It looks so easy on TV: Someone buys a distressed real estate property, invests in repairs and upgrades, then re-sells it — and quickly! — for a handsome profit.
If only life imitated art.
While the multitude of television shows about house-flipping led to a bevy of that sort of activity in real life — over 200,000 homes were flipped in the United States in 2016, and again in ‘17 — the reality is that it isn’t as easy as it might appear.
Consider, for example, the plight of a woman named Sydney Blumstein, who according to the New York Times bought a one-bedroom apartment in New York City in 2014 with the intent of flipping it. Numerous mistakes followed, including those she made as a result of putting too much stock into what she had seen on TV.
“There are 15 different shows showing you how to go from A to B,” she told the Times. “But I wanted to go from A to Paris.”
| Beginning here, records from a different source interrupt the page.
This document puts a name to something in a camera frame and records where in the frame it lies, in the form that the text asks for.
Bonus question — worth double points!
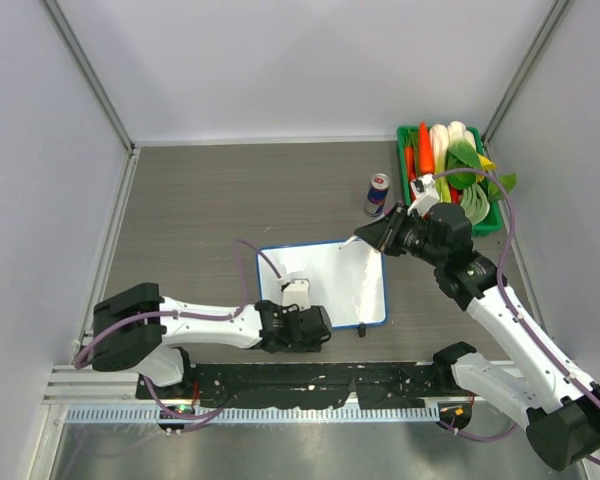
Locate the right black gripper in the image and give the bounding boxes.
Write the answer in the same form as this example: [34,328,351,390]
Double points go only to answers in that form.
[356,202,447,267]

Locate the magenta capped marker pen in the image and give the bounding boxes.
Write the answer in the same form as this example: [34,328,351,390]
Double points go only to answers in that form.
[339,235,357,249]

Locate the blue framed whiteboard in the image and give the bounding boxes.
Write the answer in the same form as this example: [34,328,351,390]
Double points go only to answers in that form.
[256,240,389,329]

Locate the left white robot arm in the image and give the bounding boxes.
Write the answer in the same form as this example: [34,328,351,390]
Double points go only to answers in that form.
[88,280,332,399]

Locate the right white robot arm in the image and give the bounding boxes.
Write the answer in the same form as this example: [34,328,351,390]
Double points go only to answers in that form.
[354,203,600,471]

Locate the blue silver energy drink can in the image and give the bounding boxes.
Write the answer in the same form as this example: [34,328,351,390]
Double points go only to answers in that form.
[364,173,391,217]

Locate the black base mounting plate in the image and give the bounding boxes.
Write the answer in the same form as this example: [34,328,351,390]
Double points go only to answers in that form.
[156,362,474,410]

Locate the small orange toy carrot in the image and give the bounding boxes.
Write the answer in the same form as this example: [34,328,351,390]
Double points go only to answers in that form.
[404,145,416,182]

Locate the large orange toy carrot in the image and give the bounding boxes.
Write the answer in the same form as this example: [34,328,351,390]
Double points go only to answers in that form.
[418,122,435,175]

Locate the pale green toy beans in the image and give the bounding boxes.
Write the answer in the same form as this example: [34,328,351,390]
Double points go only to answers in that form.
[460,184,490,226]

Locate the green toy leafy vegetable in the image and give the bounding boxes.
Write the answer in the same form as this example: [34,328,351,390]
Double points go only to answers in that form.
[440,139,503,203]

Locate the green plastic tray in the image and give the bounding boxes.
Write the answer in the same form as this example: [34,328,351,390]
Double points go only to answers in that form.
[397,126,502,237]

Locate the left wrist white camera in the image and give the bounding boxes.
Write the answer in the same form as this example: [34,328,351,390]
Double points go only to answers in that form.
[281,278,311,310]

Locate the wrist white camera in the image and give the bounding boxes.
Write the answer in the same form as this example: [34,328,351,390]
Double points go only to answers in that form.
[408,174,440,217]
[281,278,311,310]

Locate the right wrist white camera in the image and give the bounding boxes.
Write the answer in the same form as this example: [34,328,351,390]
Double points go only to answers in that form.
[408,174,440,217]

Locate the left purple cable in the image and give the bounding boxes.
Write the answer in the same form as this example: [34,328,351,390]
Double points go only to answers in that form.
[72,238,286,434]

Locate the white slotted cable duct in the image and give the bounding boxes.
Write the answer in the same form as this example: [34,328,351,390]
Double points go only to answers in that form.
[65,403,440,425]

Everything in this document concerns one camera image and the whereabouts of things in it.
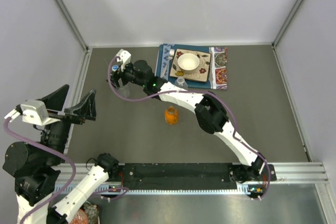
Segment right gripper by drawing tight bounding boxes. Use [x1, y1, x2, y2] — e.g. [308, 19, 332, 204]
[107, 61, 146, 91]

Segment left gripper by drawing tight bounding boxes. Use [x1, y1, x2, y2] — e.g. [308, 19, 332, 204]
[39, 83, 98, 164]

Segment blue white bottle cap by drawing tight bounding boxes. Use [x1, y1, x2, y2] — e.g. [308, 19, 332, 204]
[111, 65, 119, 71]

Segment orange juice bottle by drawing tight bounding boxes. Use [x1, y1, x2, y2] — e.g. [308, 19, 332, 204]
[164, 106, 179, 125]

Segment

She wound up realizing a $90,000 profit on the property, but as she also told the Times, it wasn’t enough “to pay for the mental torture of the experience.”
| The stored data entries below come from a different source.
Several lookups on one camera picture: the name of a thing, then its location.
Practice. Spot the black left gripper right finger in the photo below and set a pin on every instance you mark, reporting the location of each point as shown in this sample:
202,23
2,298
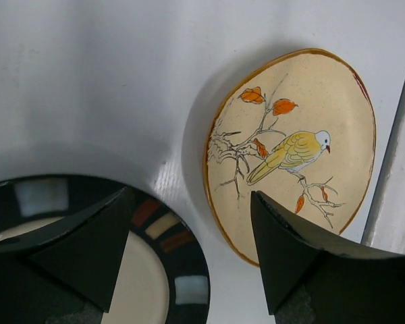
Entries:
309,271

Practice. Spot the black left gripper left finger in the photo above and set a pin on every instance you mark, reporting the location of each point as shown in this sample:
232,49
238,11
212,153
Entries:
62,266

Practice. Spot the black rimmed cream plate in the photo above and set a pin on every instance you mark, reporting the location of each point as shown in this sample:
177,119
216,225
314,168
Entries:
163,276

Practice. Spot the cream bird painted plate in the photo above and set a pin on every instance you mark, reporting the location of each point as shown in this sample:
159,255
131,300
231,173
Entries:
302,130

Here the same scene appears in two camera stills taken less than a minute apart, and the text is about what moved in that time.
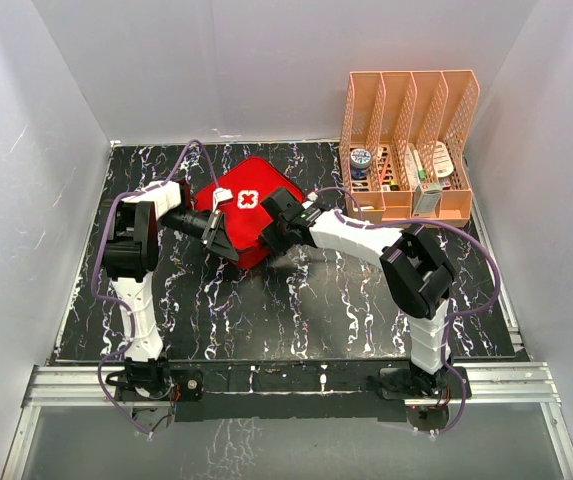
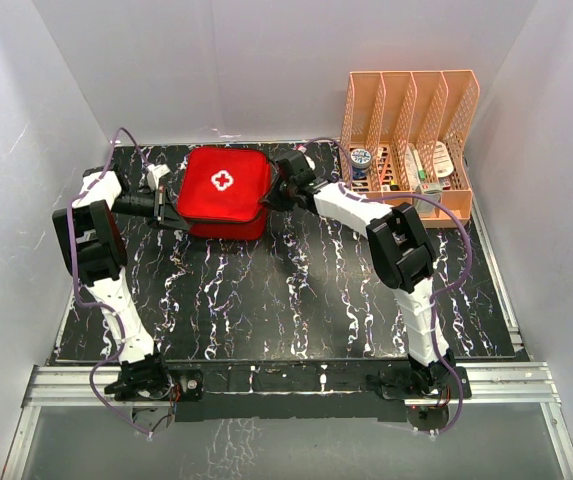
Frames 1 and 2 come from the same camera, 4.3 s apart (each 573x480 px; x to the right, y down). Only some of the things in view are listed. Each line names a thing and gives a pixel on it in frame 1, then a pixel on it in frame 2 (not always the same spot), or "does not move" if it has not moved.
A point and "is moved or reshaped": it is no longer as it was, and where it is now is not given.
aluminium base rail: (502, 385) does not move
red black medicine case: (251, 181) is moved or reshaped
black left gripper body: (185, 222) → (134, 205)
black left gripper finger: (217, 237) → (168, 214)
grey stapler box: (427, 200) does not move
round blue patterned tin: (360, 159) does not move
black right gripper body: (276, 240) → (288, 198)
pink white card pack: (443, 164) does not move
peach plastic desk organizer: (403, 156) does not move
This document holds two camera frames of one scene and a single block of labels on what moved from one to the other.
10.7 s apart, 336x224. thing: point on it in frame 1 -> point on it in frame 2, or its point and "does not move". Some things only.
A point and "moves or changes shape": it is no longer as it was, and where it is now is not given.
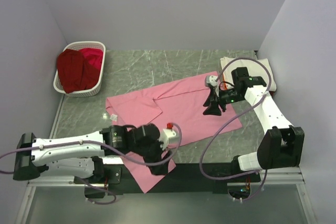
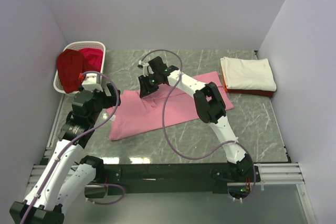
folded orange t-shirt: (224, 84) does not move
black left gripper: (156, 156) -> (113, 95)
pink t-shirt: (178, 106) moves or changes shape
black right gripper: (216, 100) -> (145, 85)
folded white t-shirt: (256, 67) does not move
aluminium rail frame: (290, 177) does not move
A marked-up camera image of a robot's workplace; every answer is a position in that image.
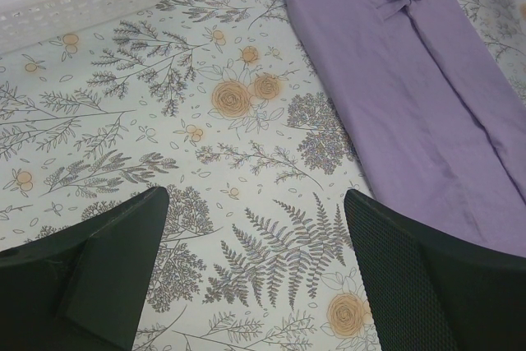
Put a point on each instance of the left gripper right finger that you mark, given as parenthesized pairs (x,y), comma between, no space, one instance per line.
(431,291)

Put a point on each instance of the purple t-shirt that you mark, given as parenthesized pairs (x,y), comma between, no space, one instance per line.
(438,129)

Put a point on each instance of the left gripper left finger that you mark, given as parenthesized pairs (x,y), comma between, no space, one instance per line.
(84,287)

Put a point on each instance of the floral table mat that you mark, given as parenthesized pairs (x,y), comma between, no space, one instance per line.
(218,102)

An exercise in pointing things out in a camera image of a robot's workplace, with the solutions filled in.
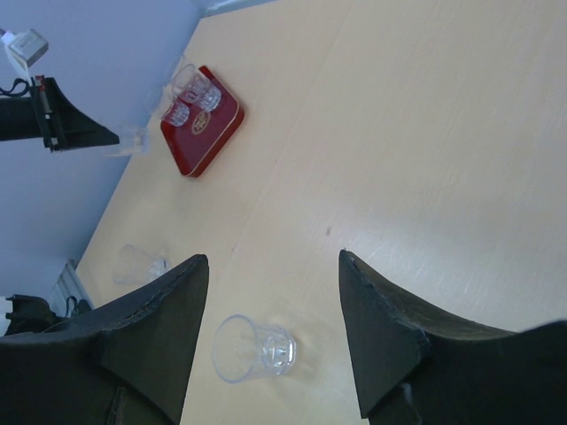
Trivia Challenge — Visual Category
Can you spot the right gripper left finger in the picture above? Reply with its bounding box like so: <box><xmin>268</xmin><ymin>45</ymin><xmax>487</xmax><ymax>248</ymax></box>
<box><xmin>1</xmin><ymin>254</ymin><xmax>208</xmax><ymax>424</ymax></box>

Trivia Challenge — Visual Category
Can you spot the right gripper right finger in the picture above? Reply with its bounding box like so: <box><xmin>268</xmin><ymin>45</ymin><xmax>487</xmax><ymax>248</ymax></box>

Justin Pierce, a real estate agent and investor, emphasized in a series of Washington Post columns the importance of entering into flipping with eyes wide open. No one gets rich from the practice, he wrote. Taxes cut into a flipper’s bottom line, as do payments to contractors, lawyers and others. There are closing costs, holding costs and finance costs.
Then there is the time commitment — time spent finding a property, hiring the right contractors (and/or doing the work oneself), filling out paperwork, scheduling inspections and then, finally, finding a buyer.
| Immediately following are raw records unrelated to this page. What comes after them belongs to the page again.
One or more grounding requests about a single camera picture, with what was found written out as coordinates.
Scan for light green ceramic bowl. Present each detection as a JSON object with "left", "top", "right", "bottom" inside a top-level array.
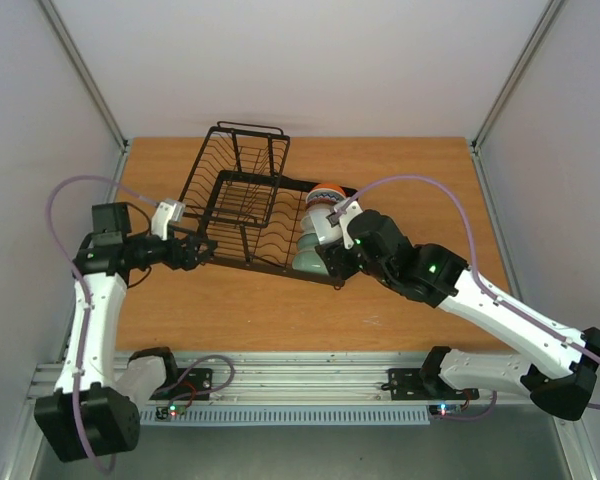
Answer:
[{"left": 297, "top": 232, "right": 320, "bottom": 253}]

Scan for plain white bowl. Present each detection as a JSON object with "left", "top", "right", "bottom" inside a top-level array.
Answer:
[{"left": 300, "top": 205, "right": 342, "bottom": 245}]

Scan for black wire dish rack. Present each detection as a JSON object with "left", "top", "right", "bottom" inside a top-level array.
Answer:
[{"left": 179, "top": 121, "right": 346, "bottom": 289}]

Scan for white bowl with orange outside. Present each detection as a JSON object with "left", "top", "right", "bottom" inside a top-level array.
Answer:
[{"left": 309, "top": 183, "right": 347, "bottom": 198}]

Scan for red patterned bowl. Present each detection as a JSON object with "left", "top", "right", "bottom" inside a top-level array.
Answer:
[{"left": 305, "top": 194, "right": 347, "bottom": 211}]

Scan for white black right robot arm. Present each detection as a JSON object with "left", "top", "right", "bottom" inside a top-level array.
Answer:
[{"left": 309, "top": 203, "right": 600, "bottom": 421}]

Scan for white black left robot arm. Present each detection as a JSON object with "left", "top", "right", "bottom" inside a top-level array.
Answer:
[{"left": 34, "top": 199, "right": 217, "bottom": 463}]

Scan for left green led board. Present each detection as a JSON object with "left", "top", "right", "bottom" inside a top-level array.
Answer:
[{"left": 154, "top": 405, "right": 187, "bottom": 421}]

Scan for green led board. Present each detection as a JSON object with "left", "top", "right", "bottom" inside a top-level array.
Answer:
[
  {"left": 429, "top": 403, "right": 466, "bottom": 417},
  {"left": 154, "top": 405, "right": 187, "bottom": 421}
]

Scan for right green led board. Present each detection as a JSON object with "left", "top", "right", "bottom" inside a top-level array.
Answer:
[{"left": 429, "top": 403, "right": 466, "bottom": 417}]

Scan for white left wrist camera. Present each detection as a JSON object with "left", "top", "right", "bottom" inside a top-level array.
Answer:
[{"left": 150, "top": 199, "right": 185, "bottom": 240}]

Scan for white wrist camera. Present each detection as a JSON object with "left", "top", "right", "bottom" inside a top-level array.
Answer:
[
  {"left": 327, "top": 198, "right": 363, "bottom": 250},
  {"left": 150, "top": 199, "right": 185, "bottom": 240}
]

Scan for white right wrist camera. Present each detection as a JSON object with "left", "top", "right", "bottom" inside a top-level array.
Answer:
[{"left": 327, "top": 198, "right": 363, "bottom": 250}]

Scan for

According to another report, successful flippers are deep-pocketed to begin with, and make sure to buy at the right price, buy in the right neighborhoods, hire the right contractors and remain within their budget.
Even so, those who flip don’t typically do so for long. As Pierce pointed out, they tend to gravitate to something else in real estate, like development or wholesaling.
In other words, it is nothing like it looks on TV. All those shows would do well to display a disclaimer: “Do not try this at home.” Far too many people have learned that lesson the hard way.